» AVAILABLE RECORDS

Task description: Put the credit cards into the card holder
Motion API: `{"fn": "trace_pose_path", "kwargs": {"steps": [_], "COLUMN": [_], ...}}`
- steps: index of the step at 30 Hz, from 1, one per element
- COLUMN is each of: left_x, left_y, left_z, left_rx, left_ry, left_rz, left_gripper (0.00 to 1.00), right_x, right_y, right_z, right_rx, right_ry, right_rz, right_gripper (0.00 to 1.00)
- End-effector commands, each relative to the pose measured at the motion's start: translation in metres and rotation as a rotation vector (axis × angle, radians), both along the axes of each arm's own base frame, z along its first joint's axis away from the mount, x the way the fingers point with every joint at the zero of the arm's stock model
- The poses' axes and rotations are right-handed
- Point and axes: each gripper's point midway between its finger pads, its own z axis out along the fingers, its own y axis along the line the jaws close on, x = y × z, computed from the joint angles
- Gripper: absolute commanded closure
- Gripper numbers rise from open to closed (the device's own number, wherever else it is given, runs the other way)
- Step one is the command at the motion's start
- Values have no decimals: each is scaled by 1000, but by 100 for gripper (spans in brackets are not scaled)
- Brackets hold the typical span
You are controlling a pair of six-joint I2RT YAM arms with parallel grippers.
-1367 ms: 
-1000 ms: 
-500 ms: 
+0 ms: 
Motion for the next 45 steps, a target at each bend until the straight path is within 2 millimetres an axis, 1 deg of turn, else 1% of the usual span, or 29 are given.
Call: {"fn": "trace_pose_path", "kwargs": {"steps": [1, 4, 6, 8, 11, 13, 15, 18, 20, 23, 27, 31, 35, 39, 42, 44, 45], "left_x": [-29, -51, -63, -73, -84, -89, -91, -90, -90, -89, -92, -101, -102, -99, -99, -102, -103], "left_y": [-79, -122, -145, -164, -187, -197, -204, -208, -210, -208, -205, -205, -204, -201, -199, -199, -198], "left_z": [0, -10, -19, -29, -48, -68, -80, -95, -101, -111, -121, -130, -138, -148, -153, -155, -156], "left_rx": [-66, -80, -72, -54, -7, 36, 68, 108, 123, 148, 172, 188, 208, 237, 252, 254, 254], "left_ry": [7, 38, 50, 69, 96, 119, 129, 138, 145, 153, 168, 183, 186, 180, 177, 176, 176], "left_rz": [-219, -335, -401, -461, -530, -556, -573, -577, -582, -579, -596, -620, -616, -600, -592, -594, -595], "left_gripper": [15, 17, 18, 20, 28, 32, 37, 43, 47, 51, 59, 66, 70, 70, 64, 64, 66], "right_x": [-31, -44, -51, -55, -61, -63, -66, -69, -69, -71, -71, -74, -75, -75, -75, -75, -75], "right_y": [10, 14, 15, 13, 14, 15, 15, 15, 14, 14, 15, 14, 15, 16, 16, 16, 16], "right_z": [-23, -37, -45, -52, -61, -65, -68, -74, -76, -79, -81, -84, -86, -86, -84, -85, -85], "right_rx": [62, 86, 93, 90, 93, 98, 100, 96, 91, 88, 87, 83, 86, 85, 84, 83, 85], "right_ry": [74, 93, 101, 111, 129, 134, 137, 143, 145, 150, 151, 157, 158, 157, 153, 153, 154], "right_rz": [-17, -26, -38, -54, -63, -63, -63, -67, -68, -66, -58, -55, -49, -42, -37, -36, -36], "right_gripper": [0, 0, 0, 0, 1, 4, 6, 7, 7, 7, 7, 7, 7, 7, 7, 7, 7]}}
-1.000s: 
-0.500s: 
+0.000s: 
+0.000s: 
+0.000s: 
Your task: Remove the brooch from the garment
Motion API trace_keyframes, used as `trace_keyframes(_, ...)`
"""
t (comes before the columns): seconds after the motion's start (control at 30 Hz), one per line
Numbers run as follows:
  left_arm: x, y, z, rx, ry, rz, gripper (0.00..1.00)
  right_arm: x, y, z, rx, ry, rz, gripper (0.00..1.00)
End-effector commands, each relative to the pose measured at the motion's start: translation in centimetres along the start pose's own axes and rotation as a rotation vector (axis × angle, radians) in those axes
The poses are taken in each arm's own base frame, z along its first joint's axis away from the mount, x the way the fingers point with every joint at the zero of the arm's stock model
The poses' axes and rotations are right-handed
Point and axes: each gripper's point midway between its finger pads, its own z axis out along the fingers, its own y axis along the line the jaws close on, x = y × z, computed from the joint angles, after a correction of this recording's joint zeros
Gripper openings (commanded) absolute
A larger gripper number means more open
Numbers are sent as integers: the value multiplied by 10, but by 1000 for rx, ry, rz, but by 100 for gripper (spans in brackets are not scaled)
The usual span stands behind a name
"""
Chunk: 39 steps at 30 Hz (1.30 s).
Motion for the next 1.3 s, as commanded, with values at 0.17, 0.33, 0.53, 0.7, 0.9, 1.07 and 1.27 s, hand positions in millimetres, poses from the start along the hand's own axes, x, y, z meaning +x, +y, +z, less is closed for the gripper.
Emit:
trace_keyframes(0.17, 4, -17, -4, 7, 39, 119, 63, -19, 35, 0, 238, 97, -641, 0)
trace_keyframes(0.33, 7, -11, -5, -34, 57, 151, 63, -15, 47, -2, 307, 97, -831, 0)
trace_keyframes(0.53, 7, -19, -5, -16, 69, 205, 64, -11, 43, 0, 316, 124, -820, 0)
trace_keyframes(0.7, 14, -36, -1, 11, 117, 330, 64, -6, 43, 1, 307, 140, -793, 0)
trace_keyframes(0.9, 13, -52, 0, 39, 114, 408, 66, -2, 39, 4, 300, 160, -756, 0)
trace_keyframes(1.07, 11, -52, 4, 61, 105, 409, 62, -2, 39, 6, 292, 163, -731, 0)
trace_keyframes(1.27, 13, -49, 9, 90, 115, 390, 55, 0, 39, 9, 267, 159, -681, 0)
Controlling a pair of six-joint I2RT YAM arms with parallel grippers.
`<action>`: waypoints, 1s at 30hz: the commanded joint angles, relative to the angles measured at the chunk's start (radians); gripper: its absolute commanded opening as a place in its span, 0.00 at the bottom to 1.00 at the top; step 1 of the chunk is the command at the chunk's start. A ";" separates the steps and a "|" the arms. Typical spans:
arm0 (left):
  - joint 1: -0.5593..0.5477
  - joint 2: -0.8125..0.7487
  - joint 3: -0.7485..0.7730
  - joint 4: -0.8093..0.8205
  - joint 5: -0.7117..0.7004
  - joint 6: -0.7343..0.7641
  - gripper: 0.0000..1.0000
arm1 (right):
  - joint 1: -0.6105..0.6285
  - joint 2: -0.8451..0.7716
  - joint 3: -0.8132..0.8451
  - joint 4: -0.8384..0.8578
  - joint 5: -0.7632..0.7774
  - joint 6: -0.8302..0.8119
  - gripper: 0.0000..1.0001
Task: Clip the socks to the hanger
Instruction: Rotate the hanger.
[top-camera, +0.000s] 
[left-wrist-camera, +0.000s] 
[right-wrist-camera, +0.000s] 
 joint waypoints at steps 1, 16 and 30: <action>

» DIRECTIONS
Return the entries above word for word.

» WRITTEN ANSWER
Task description: Put the credit cards into the card holder
Motion API: `{"fn": "trace_pose_path", "kwargs": {"steps": [_], "COLUMN": [_], ...}}`
- steps: index of the step at 30 Hz, from 1, one per element
- COLUMN is each of: left_x, left_y, left_z, left_rx, left_ry, left_rz, left_gripper (0.00 to 1.00), right_x, right_y, right_z, right_rx, right_ry, right_rz, right_gripper (0.00 to 1.00)
- End-effector commands, each relative to the pose measured at the motion's start: translation in metres and rotation as a rotation vector (axis × angle, radians), both along the axes of each arm's own base frame, z along its first joint's axis away from the mount, x the way the fingers point with every joint at the zero of the arm's stock model
- The poses' axes and rotations are right-handed
- Point and axes: each gripper's point midway between its finger pads, its own z axis out along the fingers, its own y axis along the line the jaws close on, x = y × z, computed from the joint angles
- Gripper: absolute commanded closure
- Gripper numbers rise from open to closed (the device's own number, wherever else it is given, runs the other way)
- Step one is the command at the motion's start
- Values have no decimals: each is scaled by 1000, but by 100 for gripper (spans in brackets are not scaled)
- Brackets hold the typical span
You are controlling a pair of six-joint I2RT YAM arms with parallel grippers.
-1367 ms: 
-1000 ms: 
-500 ms: 
+0 ms: 
Motion for the next 45 steps, a target at each bend until the straight path is within 2 millimetres an axis, 1 deg of turn, else 1% of the usual span, or 29 are given.
Call: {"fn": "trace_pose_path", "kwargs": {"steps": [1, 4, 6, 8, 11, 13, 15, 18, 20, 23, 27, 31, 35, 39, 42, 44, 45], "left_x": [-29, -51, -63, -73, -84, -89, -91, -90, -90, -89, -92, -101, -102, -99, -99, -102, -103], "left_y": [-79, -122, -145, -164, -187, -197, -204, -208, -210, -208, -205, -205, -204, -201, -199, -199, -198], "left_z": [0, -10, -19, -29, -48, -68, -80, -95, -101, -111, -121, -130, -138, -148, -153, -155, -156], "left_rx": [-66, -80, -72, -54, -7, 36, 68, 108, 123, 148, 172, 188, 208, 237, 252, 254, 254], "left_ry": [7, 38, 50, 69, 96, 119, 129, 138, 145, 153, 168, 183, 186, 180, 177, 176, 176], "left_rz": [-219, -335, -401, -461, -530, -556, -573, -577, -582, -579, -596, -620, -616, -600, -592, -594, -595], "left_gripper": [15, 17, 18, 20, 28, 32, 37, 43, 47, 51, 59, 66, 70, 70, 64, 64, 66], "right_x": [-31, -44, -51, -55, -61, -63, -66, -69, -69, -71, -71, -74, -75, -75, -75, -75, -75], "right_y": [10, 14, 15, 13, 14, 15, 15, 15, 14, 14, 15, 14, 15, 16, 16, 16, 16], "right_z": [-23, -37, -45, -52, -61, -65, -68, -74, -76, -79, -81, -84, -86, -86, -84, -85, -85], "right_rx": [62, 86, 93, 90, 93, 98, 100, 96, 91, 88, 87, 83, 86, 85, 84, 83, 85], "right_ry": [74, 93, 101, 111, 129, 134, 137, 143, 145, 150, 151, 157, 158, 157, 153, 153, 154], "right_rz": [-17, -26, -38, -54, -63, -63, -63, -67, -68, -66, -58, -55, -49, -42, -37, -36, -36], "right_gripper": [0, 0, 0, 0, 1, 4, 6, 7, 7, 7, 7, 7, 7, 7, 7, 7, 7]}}
-1.000s: 
-0.500s: 
+0.000s: 
+0.000s: 
+0.000s: 
Your task: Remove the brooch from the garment
Motion API trace_keyframes, used as `trace_keyframes(_, ...)`
"""
t (comes before the columns): seconds after the motion's start (control at 30 Hz), one per line
Numbers run as follows:
  left_arm: x, y, z, rx, ry, rz, gripper (0.00..1.00)
  right_arm: x, y, z, rx, ry, rz, gripper (0.00..1.00)
End-effector commands, each relative to the pose measured at the motion's start: translation in centimetres along the start pose's own axes and rotation as a rotation vector (axis × angle, radians) in those axes
The poses are taken in each arm's own base frame, z along its first joint's axis away from the mount, x the way the fingers point with every joint at the zero of the arm's stock model
The poses' axes and rotations are right-handed
Point and axes: each gripper's point midway between its finger pads, its own z axis out along the fingers, its own y axis along the line the jaws close on, x = y × z, computed from the joint angles, after a correction of this recording's joint zeros
Gripper openings (commanded) absolute
A larger gripper number means more open
Numbers are sent as integers: the value multiplied by 10, but by 1000 for rx, ry, rz, but by 100 for gripper (spans in brackets are not scaled)
The usual span stands behind a name
"""
Chunk: 39 steps at 30 Hz (1.30 s).
Motion for the next 1.3 s, as commanded, with values at 0.17, 0.33, 0.53, 0.7, 0.9, 1.07 and 1.27 s, hand positions in millimetres, poses from the start along the hand's own axes, x, y, z meaning +x, +y, +z, less is closed for the gripper.
Emit:
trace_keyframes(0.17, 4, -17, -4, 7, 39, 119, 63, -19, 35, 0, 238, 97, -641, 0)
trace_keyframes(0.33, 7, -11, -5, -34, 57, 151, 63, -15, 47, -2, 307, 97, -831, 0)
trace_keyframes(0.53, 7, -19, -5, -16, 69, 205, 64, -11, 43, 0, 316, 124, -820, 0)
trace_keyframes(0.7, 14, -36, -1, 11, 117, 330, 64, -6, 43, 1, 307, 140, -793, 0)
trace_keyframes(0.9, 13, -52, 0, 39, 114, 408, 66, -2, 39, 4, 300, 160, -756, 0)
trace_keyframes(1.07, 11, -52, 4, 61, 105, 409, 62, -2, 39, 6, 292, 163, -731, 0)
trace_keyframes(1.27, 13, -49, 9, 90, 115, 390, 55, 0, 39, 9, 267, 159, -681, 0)
Controlling a pair of six-joint I2RT YAM arms with parallel grippers.
`<action>`: waypoints, 1s at 30hz: the commanded joint angles, relative to the angles measured at the chunk's start (radians); gripper: its absolute commanded opening as a place in its span, 0.00 at the bottom to 1.00 at the top; step 1 of the chunk is the command at the chunk's start. A ";" separates the steps and a "|" the arms. Typical spans:
arm0 (left):
  - joint 1: -0.5593..0.5477
  - joint 2: -0.8125..0.7487
  - joint 3: -0.7485..0.7730
  - joint 4: -0.8093..0.8205
  - joint 5: -0.7117..0.7004
  - joint 6: -0.7343..0.7641
  - gripper: 0.0000..1.0000
arm1 (right):
  - joint 1: -0.6105..0.6285
  - joint 2: -0.8451..0.7716
  - joint 3: -0.8132..0.8451
  - joint 4: -0.8384..0.8578
  - joint 5: -0.7632..0.7774
  - joint 6: -0.8302..0.8119
  - gripper: 0.0000..1.0001
Task: Clip the socks to the hanger
Instruction: Rotate the hanger.
[top-camera, +0.000s] 
[left-wrist-camera, +0.000s] 
[right-wrist-camera, +0.000s] 
 joint waypoints at steps 1, 16 and 30: <action>

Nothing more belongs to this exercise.